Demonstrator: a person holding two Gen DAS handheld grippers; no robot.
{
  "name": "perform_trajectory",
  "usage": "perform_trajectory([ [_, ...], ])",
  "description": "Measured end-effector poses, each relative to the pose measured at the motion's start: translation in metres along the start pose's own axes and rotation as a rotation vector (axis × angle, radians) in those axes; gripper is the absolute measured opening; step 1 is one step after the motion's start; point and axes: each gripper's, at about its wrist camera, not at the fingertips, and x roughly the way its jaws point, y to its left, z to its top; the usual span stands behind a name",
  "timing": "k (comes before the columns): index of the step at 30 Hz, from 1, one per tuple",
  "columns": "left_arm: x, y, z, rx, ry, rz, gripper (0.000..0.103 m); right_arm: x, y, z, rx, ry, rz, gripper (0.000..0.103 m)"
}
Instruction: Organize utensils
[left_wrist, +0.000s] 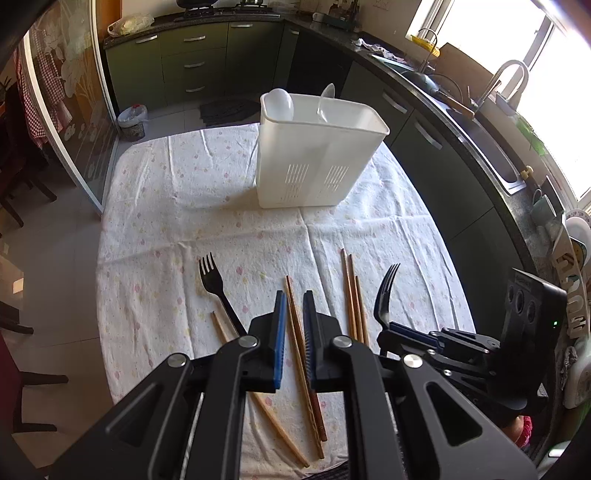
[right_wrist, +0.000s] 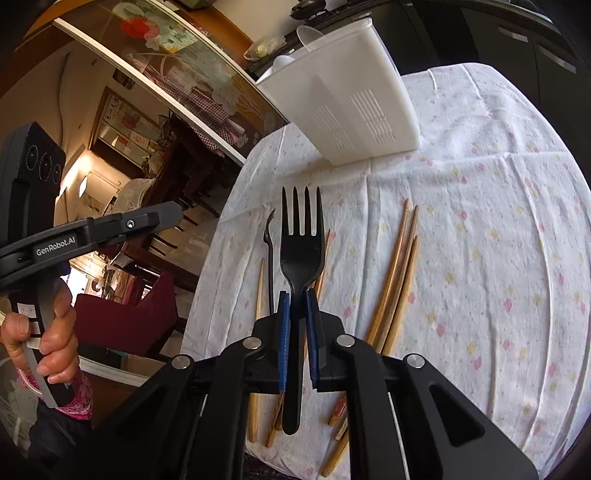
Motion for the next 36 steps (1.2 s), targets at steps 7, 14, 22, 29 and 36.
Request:
perform_trajectory([
  [7, 0.026, 0.024, 0.005, -0.082, 0.094, 0.041, 0.009, -0.061, 0.004, 0.036, -0.033, -0.175, 0.028, 0.010],
  [14, 0.100, 0.062, -0.009, -0.244, 0.286, 0.096, 0.039, -0.102, 0.025, 0.086, -0.078, -0.317, 0.030, 0.010],
  [22, 0.142, 0.075, 0.015, -0.337, 0.335, 0.136, 0.062, -0.137, 0.046, 0.123, -0.124, -0.386, 0.030, 0.010],
  [29, 0.167, 0.076, 0.029, -0.373, 0.368, 0.115, 0.055, -0.155, 0.049, 0.150, -0.138, -0.407, 0.027, 0.010],
  [36, 0.181, 0.065, 0.038, -0.349, 0.407, 0.134, 0.025, -0.151, 0.040, 0.162, -0.138, -0.407, 0.010, 0.010],
])
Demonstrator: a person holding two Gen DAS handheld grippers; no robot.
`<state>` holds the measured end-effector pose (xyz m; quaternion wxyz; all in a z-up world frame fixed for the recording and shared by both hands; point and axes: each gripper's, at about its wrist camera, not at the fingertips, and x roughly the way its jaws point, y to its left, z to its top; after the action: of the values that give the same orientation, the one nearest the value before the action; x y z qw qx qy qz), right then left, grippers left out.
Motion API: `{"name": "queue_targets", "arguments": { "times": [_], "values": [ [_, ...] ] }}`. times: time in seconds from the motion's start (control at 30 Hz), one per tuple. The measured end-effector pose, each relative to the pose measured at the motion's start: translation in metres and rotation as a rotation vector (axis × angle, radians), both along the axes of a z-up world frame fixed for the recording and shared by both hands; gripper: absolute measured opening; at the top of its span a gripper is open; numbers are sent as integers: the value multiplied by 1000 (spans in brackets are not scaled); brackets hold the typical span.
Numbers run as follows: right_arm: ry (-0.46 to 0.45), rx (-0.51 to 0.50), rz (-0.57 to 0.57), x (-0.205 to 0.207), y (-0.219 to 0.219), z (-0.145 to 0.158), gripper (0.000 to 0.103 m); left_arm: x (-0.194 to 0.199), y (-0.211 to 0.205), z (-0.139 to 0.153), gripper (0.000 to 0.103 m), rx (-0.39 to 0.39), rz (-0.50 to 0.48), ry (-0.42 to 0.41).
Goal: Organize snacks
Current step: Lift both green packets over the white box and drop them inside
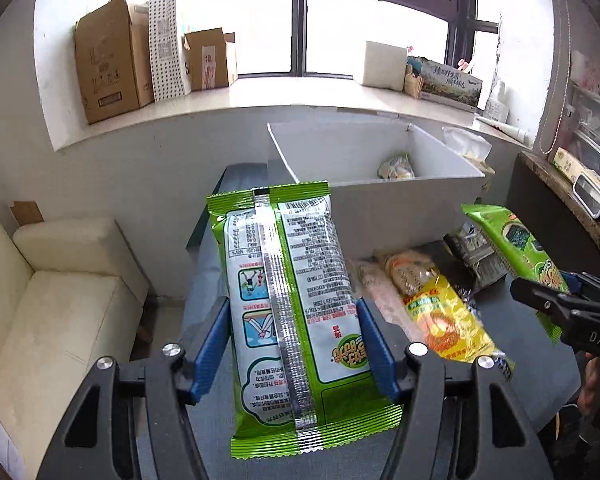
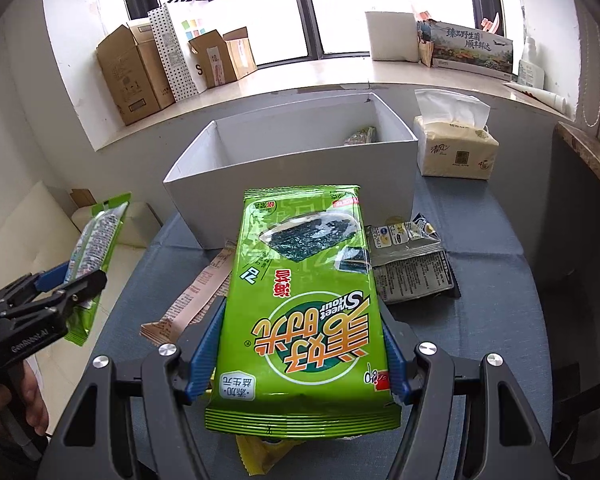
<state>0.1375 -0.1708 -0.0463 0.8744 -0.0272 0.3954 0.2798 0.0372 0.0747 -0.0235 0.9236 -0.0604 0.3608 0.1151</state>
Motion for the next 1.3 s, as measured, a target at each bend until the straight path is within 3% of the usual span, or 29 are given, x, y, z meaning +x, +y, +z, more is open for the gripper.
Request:
{"name": "queue_targets", "arguments": {
  "times": [0.2, 0.37, 0.53, 0.7, 0.77, 0.83, 0.93, 1.1, 1.3],
  "values": [
    [-62, 37, 2, 36, 1, 35, 72, 48, 10, 45, 68, 10, -58, -70],
    [-91, 50, 36, 95, 24, 65, 72, 116, 21, 68, 69, 4, -67, -80],
    [-62, 23, 58, 166, 62, 67, 72, 184, 25, 55, 69, -6, -87, -37],
    [33, 78, 50, 212, 81, 48, 74, 226, 29, 26, 76, -58, -97, 35],
    [99, 106, 55, 226, 87, 37, 78, 233, 31, 17, 91, -65, -83, 60],
    [162, 122, 66, 233, 92, 28, 103, 235, 34, 11, 103, -72, -82, 74],
    [118, 153, 50, 230, 89, 30, 103, 229, 36, 5, 103, -73, -88, 80],
    [151, 174, 37, 228, 81, 29, 103, 218, 36, 1, 103, -48, -74, 87],
    [86, 171, 49, 204, 73, 42, 103, 194, 29, 15, 103, -23, -76, 62]
  ]
}}
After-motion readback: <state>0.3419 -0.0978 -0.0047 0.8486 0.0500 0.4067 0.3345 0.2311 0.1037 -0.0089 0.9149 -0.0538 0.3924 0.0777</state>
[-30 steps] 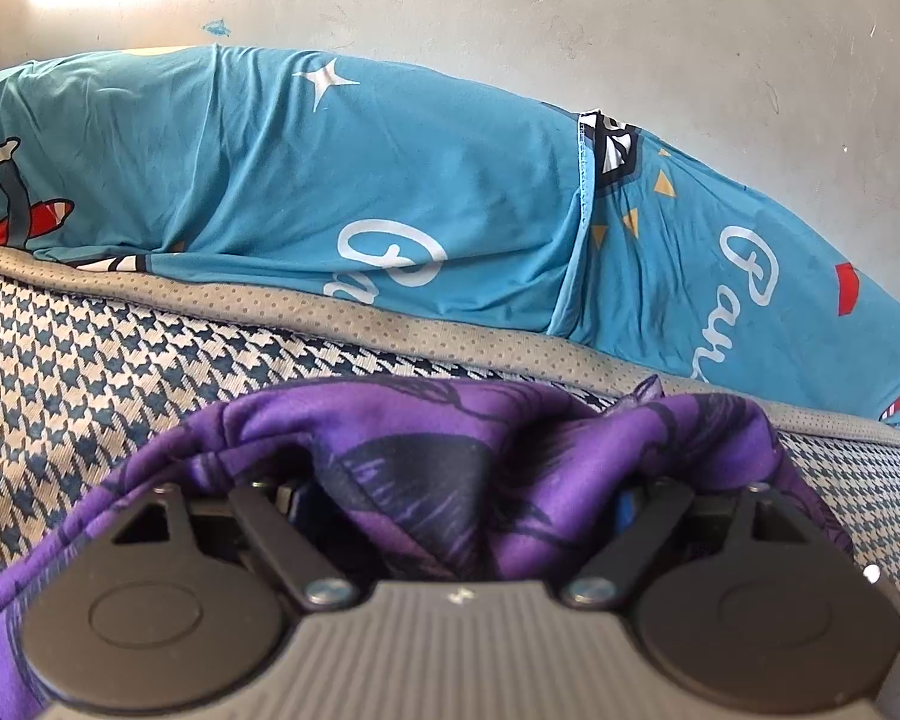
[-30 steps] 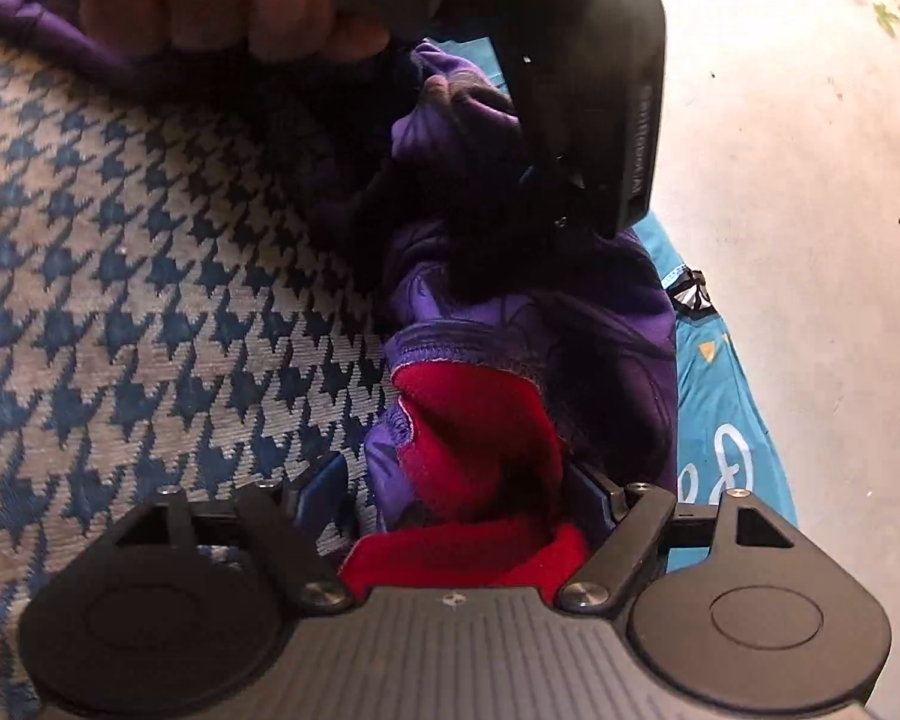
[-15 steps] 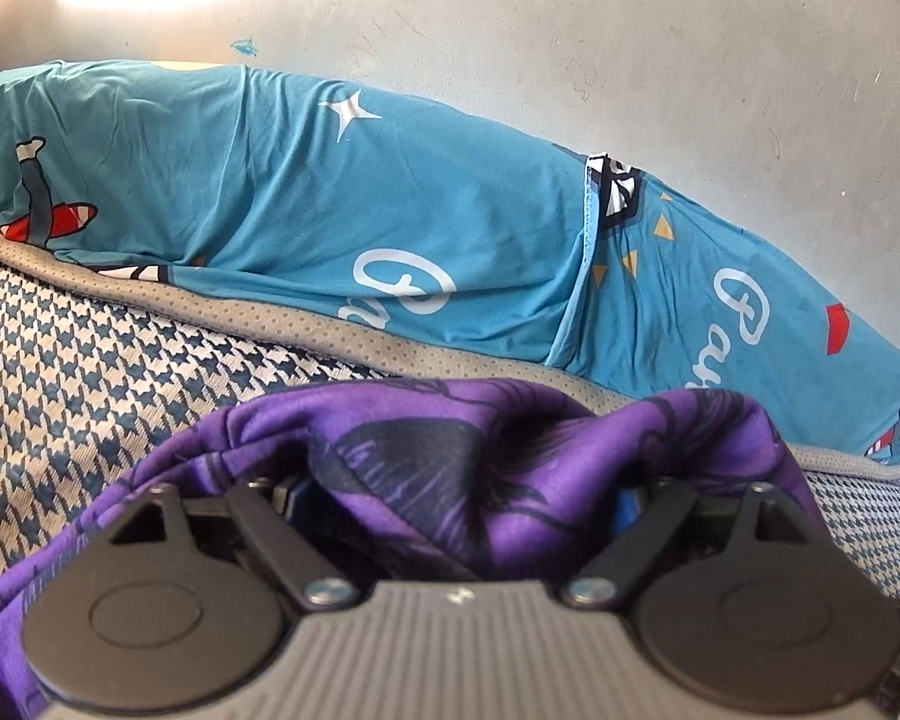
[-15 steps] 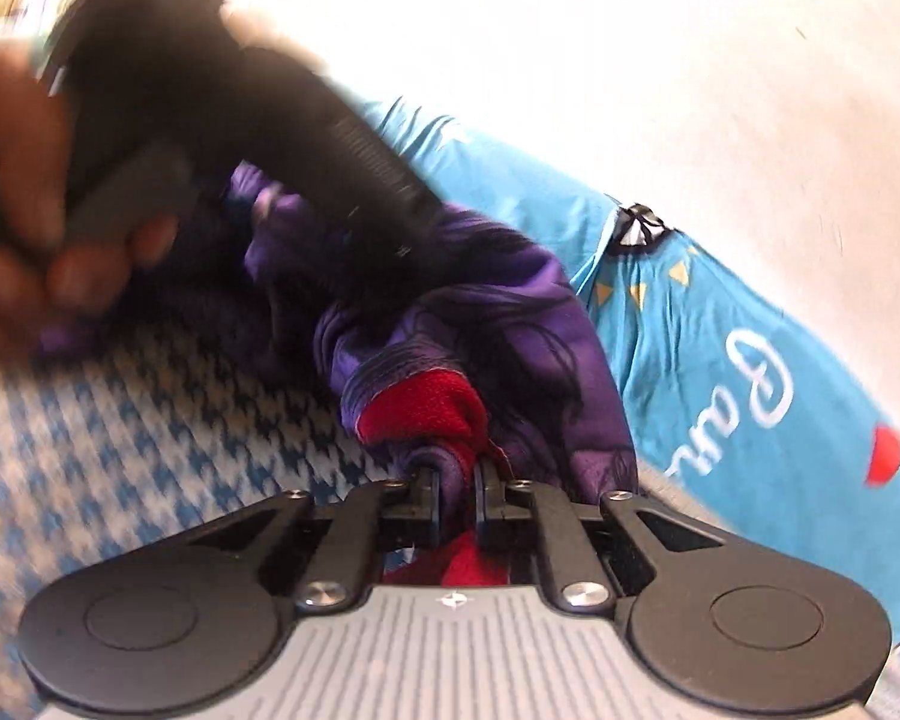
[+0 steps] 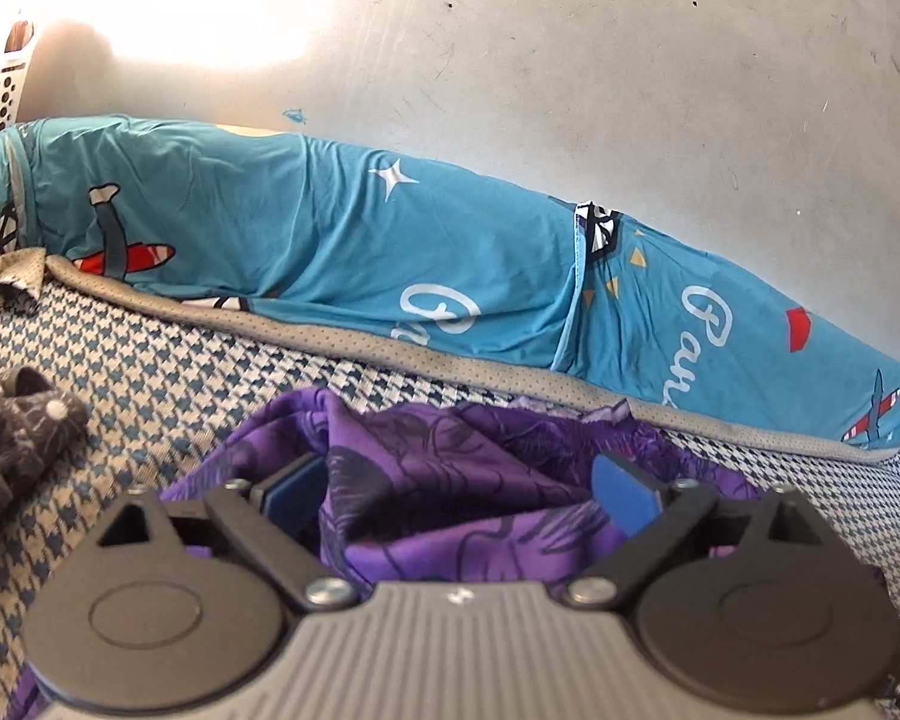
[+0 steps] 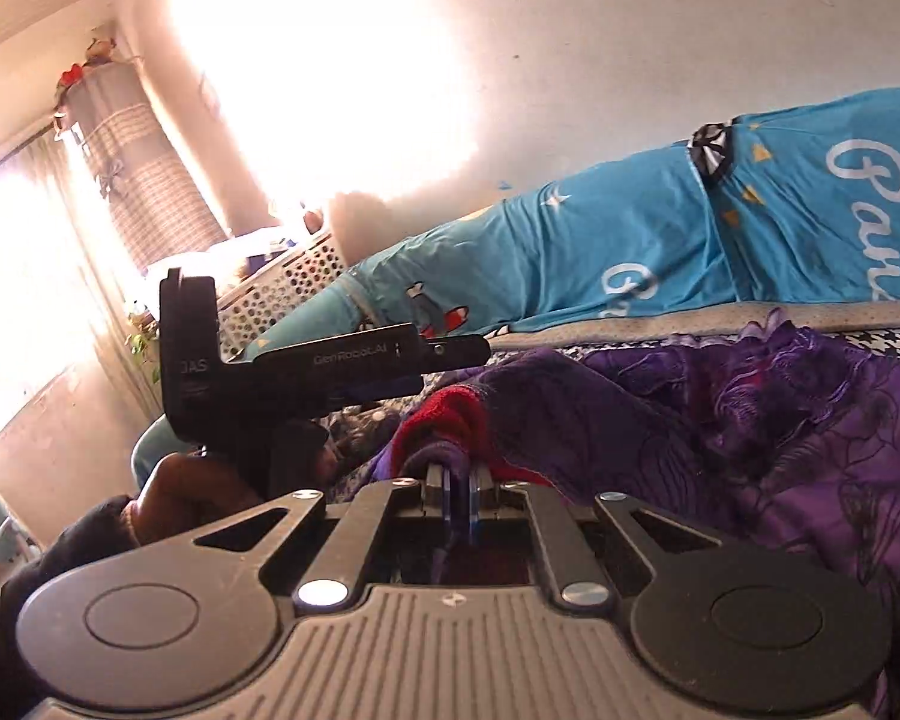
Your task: Fold clothes
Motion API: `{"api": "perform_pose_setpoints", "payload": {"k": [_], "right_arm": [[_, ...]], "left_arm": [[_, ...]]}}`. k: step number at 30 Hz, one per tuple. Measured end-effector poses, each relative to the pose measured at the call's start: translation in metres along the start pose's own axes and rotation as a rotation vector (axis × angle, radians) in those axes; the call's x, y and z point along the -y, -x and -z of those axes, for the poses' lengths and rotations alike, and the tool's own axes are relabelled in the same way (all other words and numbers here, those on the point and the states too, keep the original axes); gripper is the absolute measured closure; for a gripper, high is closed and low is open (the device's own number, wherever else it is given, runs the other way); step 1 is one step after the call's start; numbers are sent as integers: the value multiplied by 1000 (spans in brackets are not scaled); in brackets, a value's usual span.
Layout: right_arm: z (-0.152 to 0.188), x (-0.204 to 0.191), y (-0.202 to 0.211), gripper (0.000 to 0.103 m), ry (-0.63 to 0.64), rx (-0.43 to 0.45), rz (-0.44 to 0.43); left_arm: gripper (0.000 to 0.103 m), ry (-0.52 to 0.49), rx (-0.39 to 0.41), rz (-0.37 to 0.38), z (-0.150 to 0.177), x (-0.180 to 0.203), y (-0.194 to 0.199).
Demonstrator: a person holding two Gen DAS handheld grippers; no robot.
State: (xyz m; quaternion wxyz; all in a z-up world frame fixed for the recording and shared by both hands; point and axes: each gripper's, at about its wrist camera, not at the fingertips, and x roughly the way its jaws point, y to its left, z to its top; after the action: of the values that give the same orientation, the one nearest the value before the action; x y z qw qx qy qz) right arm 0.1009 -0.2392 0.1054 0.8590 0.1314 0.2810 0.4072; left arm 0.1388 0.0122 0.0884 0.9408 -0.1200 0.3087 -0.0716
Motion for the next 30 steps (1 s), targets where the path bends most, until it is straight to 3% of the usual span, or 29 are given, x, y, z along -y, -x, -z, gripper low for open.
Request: {"api": "perform_pose_setpoints", "payload": {"k": [9, 12, 15, 18, 24, 26, 30], "right_arm": [[59, -42, 13, 96, 1, -43, 23], [69, -53, 19, 96, -17, -27, -14], [77, -57, 25, 96, -98, 0, -106], [88, -67, 23, 96, -126, -27, -145], [123, -86, -6, 92, 78, -181, 278], [129, -89, -8, 91, 124, -195, 326], [140, -93, 1, 74, 118, -183, 356]], "left_arm": [[5, 69, -80, -7, 57, -29, 64], [3, 61, -53, -35, 69, -33, 83], [2, 83, -21, -41, 75, -40, 98], [1, 97, -13, -75, 79, -46, 105], [1, 149, -54, -101, 93, -60, 105], [1, 142, -61, -98, 96, -59, 105], [1, 122, -68, -93, 102, -54, 105]]}}
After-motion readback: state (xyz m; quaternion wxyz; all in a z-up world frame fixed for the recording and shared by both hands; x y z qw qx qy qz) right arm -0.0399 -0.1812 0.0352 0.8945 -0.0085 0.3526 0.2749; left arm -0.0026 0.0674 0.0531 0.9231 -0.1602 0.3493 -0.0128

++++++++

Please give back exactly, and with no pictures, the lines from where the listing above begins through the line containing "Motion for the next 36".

Demonstrator: a person holding two Gen DAS handheld grippers; no robot.
{
  "name": "perform_trajectory",
  "usage": "perform_trajectory([ [_, ...], ])",
  "description": "Measured end-effector poses, each relative to the pose measured at the motion's start: translation in metres along the start pose's own axes and rotation as a rotation vector (axis × angle, radians) in those axes; gripper is the absolute measured opening; step 1 is one step after the motion's start; point and axes: each gripper's, at about its wrist camera, not at the fingertips, and x roughly the way its jaws point, y to its left, z to its top; the usual span stands behind a name",
  "timing": "k (comes before the columns): index of the step at 30 Hz, from 1, one per tuple",
  "columns": "left_arm: x, y, z, rx, ry, rz, gripper (0.000..0.103 m); right_arm: x, y, z, rx, ry, rz, gripper (0.000..0.103 m)"
}
Instruction: Organize utensils
[left_wrist, +0.000s] 
[right_wrist, +0.000s] 
Motion for the next 36 steps (1.2 s), targets at steps 7, 14, 22, 29 and 36.

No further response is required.